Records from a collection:

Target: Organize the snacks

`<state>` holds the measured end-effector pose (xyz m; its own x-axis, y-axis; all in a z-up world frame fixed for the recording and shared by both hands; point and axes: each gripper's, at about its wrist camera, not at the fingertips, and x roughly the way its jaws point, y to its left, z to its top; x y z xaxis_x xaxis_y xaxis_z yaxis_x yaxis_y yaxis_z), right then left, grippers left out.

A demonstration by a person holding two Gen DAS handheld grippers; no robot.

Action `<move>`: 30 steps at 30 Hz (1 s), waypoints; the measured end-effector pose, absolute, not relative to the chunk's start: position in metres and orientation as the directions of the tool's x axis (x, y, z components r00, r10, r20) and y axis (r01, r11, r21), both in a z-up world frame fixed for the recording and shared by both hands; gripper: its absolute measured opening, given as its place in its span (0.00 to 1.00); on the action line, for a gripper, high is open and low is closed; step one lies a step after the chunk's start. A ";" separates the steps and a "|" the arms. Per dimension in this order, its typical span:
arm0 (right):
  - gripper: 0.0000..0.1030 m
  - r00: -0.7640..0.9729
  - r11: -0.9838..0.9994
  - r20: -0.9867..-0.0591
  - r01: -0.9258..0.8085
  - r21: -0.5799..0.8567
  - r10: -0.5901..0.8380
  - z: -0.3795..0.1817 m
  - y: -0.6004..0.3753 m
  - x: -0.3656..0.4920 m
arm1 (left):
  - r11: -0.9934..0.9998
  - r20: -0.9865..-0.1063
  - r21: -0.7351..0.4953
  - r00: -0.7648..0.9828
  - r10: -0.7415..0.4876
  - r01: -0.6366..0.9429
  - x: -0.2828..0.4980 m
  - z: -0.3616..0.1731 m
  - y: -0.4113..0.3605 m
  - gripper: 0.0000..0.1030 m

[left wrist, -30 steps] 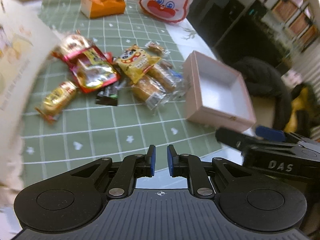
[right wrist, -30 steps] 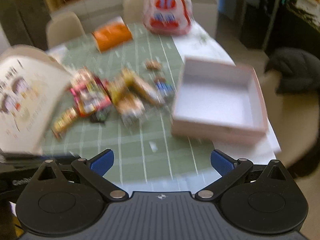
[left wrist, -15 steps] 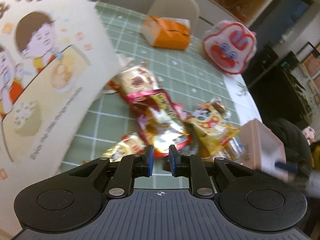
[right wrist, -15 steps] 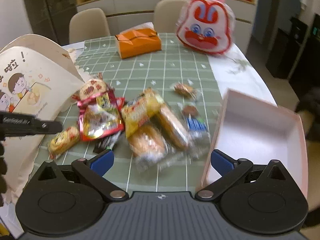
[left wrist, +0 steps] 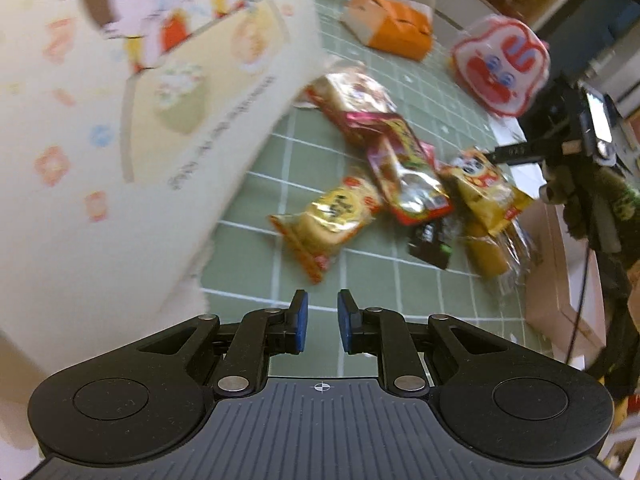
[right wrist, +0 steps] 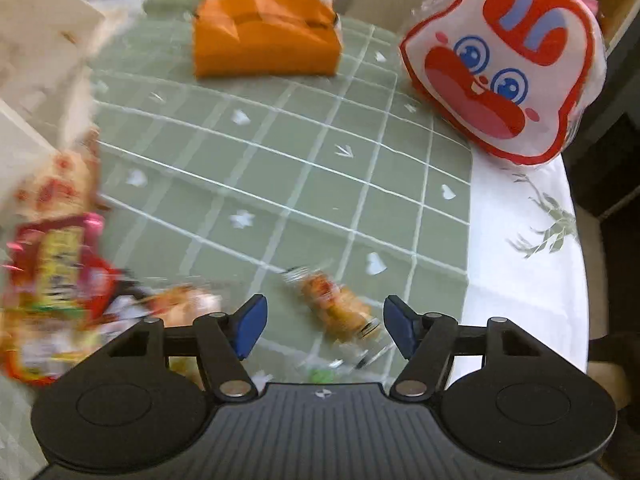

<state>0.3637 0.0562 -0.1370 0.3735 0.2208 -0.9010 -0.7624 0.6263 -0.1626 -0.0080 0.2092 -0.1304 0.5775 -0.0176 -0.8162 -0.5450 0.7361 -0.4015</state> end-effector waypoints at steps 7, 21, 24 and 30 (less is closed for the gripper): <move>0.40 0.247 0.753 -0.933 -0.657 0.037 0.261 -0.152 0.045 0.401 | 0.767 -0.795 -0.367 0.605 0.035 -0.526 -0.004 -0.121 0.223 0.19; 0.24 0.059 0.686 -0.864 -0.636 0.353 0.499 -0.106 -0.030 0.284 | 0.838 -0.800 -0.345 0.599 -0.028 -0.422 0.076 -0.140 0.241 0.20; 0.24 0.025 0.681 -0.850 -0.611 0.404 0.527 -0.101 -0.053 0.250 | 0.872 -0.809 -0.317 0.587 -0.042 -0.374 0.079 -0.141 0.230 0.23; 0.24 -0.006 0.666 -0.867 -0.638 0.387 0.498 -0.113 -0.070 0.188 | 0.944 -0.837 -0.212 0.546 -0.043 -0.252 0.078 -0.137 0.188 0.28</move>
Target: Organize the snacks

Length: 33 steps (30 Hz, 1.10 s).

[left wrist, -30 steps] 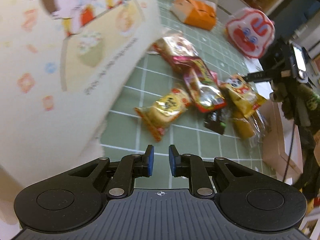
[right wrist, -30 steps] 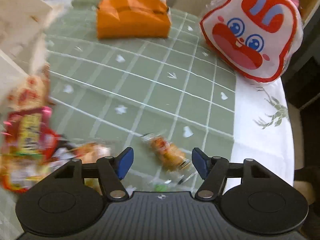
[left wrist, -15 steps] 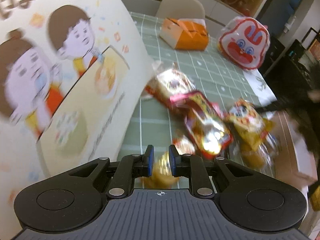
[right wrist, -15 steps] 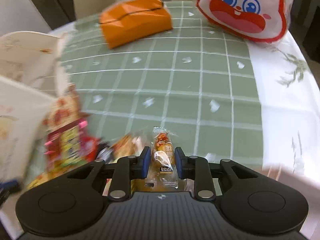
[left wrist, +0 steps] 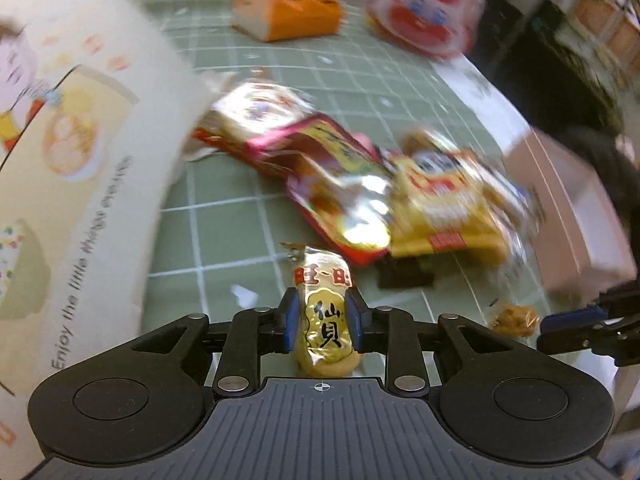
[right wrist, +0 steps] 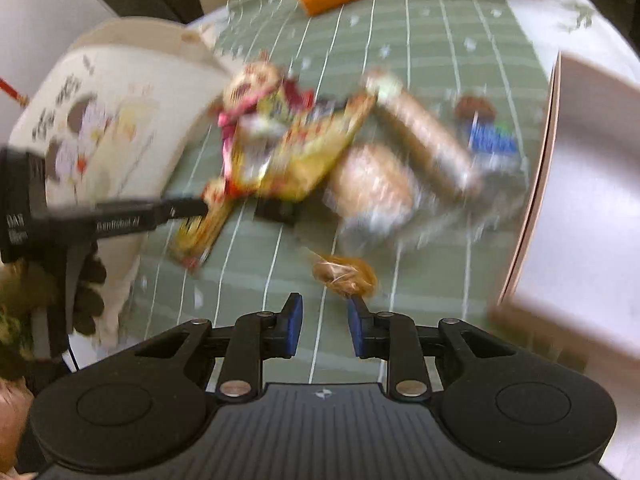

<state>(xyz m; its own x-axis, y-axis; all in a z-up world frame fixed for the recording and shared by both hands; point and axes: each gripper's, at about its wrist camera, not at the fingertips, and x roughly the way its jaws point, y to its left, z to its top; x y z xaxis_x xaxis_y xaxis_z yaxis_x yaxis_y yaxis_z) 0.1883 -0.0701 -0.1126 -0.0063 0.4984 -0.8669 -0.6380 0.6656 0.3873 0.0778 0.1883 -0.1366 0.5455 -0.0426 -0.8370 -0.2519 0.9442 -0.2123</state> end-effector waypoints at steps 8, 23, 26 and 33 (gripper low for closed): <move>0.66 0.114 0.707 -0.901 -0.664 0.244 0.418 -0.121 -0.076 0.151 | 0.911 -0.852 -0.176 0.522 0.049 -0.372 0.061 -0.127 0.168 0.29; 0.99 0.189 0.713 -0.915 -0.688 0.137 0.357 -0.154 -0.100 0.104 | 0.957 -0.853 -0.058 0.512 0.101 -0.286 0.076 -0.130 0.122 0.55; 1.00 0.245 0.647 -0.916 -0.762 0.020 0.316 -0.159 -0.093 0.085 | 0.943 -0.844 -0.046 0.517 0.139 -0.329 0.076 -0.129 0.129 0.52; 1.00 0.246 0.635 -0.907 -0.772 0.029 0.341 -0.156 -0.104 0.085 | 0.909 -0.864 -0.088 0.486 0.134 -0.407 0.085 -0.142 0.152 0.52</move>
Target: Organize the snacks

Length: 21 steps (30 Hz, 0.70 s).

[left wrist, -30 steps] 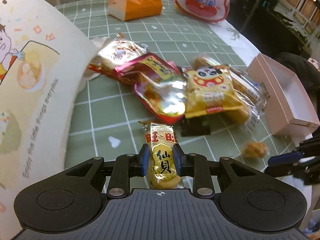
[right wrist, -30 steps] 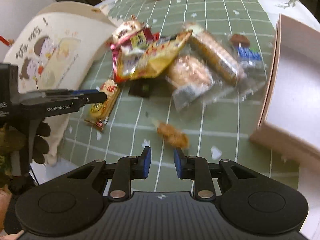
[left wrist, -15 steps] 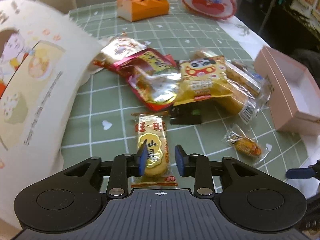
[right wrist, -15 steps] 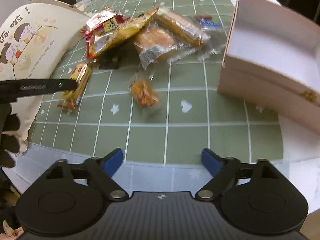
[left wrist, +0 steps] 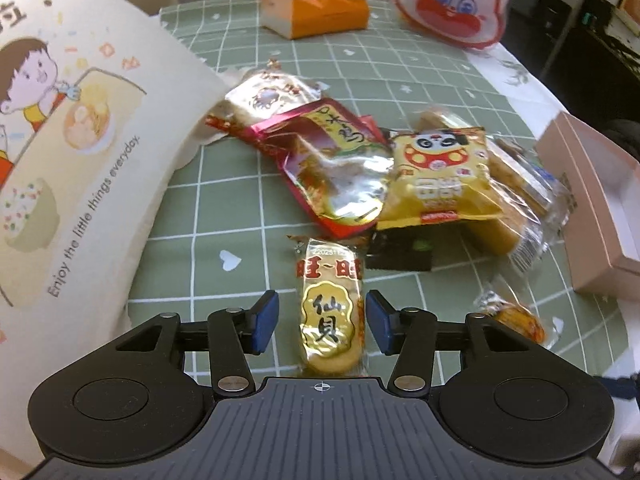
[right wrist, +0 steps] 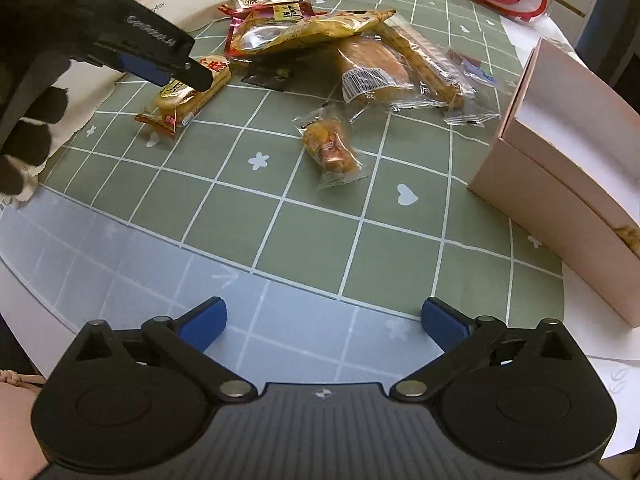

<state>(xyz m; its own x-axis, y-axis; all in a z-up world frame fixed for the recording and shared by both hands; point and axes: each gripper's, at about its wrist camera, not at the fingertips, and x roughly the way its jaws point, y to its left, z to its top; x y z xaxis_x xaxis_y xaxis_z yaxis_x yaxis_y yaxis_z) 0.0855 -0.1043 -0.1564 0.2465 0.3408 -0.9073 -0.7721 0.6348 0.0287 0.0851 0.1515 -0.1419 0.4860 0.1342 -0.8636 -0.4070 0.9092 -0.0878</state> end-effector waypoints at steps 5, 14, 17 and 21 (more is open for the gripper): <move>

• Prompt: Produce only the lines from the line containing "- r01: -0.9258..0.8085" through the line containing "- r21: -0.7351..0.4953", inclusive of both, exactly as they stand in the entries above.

• Task output:
  - r01: -0.9258..0.8085
  - r21: -0.5799..0.8567
  - r10: -0.5901..0.8380
  - z: -0.3795..0.1817 m
  - y: -0.6004..0.3753 m
  - x: -0.3656..0.4920 m
arm1 (left):
  - r11: -0.9934..0.9998
  - r20: -0.9865..-0.1063
  - r21: -0.7351..0.4953

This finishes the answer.